Mis
aventuras en el Vive Latino 2013 no acabaron al salir por la puerta 8 del
Autódromo Hermanos Rodríguez, pues sucede que tuve un pequeño incidente a la
hora de ir a buscar mi auto en una de las calles aledañas a Añil.
Imaginen que
después de todos los momentos felices vividos en el festival, por fin me dirijo
a la calle donde había estacionado mi auto. Después de mucho caminar por esta vía,
medianamente iluminada y completamente extraña para mí, me di cuenta que el
camino estaba por terminar y yo seguía sin encontrar lo que estaba buscando.
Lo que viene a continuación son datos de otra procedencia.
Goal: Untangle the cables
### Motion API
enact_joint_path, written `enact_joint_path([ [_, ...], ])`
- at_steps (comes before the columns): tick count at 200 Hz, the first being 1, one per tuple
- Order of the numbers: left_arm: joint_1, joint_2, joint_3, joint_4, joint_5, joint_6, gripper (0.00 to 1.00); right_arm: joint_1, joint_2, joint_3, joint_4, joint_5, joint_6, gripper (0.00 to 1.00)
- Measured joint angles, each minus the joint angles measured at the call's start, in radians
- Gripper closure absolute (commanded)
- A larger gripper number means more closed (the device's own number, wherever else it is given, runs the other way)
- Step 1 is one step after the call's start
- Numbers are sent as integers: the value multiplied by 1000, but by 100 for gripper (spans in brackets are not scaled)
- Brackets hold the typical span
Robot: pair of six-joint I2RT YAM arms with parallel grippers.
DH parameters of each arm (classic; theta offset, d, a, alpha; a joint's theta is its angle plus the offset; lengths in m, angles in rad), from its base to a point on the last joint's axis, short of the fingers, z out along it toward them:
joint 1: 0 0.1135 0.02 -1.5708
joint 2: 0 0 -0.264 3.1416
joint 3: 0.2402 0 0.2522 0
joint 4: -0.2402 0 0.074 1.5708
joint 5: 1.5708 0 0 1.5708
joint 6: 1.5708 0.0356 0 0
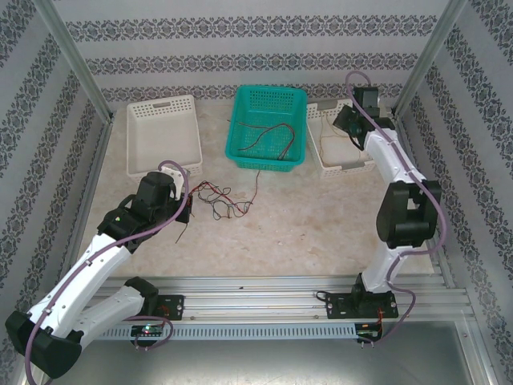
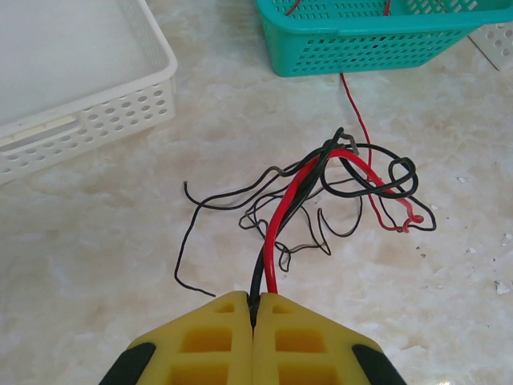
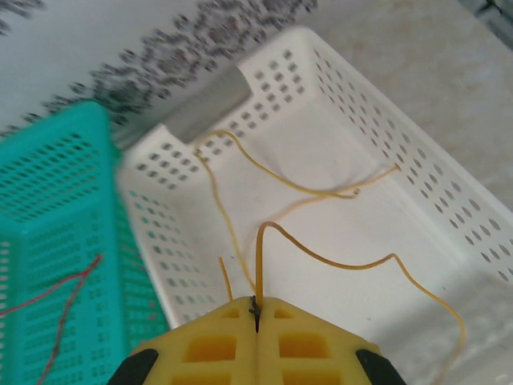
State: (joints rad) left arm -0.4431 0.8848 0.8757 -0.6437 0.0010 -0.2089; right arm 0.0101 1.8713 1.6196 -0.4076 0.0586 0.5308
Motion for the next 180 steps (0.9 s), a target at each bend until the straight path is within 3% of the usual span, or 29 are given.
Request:
enact_joint_path([
  [59,0,0,0,0,0,0,100,-6,185,201,-142,-74,17,100],
  [116,0,0,0,0,0,0,100,-6,243,227,-250,-75,13,100],
  [154,0,0,0,0,0,0,100,-6,248,233,-281,-74,-5,80],
  [180,0,0,0,0,0,0,100,-6,248,233,-288,-72,-10,78],
])
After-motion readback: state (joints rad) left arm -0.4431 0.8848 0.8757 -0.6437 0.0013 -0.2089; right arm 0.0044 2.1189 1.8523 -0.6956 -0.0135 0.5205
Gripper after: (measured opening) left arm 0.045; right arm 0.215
¿Qué hice? Pues caminar de regreso y ver si por alguna inusual conjunción de
eventos pasé sin verlo. Hice este ejercicio un total de tres veces. Con cada
recorrido comencé a notar como los vecinos que estaban fuera de sus casas,
platicando o simplemente escudriñando a los transeúntes, comenzaban a mirarme
fijamente. Eventualmente uno de ellos, moreno, estatura baja, 25 ó 30 años, me
preguntó si estaba buscando mi auto. Temiendo por mi seguridad (ya saben que a
las mamás les encanta inculcarnos desde pequeños que no debemos hablar con
extraños) pero sin muchas cosas más que perder y, peor aún, sin medio de
transporte de regreso a casa, decidí decir la verdad. Mi interlocutor trató de
tranquilizarme y me dijo que no temiera, ‘aquí no se roban los autos’.
-¿Cuál era
el nombre de la calle en que lo dejaste? -preguntó.
-No me fijé
-respondí- pero estoy seguro que fue en esta calle. Reconozco muchas de las cosas
que hay aquí.
-¿Se lo
encargaste a alguien?
-Sí, a una
señora que me dijo que estaba cuidando coches junto con su esposo.
-¿Cuánto te
cobró?
-100 pesos.
-¿Y cómo era
el señor? ¿Chaparro y moreno?
-… Sí.
Después estas y otras preguntas respecto a los
detalles de mi auto, le pidió a una mujer que estaba junto a él que sacara la
bicicleta para dar una vuelta para buscar mi coche. ‘Y de paso regálale una
chela en lo que regreso. Eso sí güero, si lo encuentro nada más te pido que me
des para el ‘chesco’’. Yo en ese momento estaba dispuesto a dar todo lo que
tenía en mi cartera con tal de volver a ver mi auto, es más, no me importaba
que no tuviera defensa, vidrios o estéreo; me bastaba con que encendiera el
motor y tuviera las cuatro llantas.
Los minutos corrían,
prolongando la agonía de la espera. Eventualmente otro de los vecinos, moreno,
estatura baja y con una gorra de beisbol hacia atrás, se animó a decir que el
de la bicicleta ‘es bien güey’ y que era más probable encontrar el coche si lo
acompañaba. Es así como comencé mi peregrinar por las calles oscuras de la colonia
Granjas México. Cada tantos metros que nos alejábamos de la civilización mi
corazón se aceleraba un poco más. Una de mis manos apretaba constantemente el
control remoto con la esperanza de que la alarma del mi corcel mecánico
comenzara a relinchar. La otra se aferraba al celular mientras yo debatía
conmigo si debía llamar a la policía, el seguro, mis papás o a algunos amigos
para que me hicieran el paro.
En diversas
ocasiones mi guía se encontró a algunos de sus amigos (o por lo menos eran
conocidos a los que siempre se refería por apodo), los cuales le preguntaban
qué estaba haciendo, ‘ayudándole a mi amigo a encontrar su coche’. ‘Aquí no se
pierde nada, no te preocupes’ me respondía la mayoría de ellos. ‘Sí, no te
preocupes, aquí no se roban los autos, a
lo mucho se chingan el estéreo’.
En fin,
después de peinar minuciosamente la zona y temer en más de una ocasión un
inminente atraco, encontramos mi auto en una calle cercana a la que
inicialmente entré. Sí, yo estaba en la calle equivocada, pero como todas son
tan parecidas no noté la diferencia. Ya con el corazón rebozando de alegría emprendí
el camino de regreso a casa. La calle de Añil, que cuando inicié mi búsqueda
estaba repleta de autos, para esta hora lucía despejada.
La moraleja,
siempre que estacionen su auto fíjense en el nombre de la calle en que lo dejan.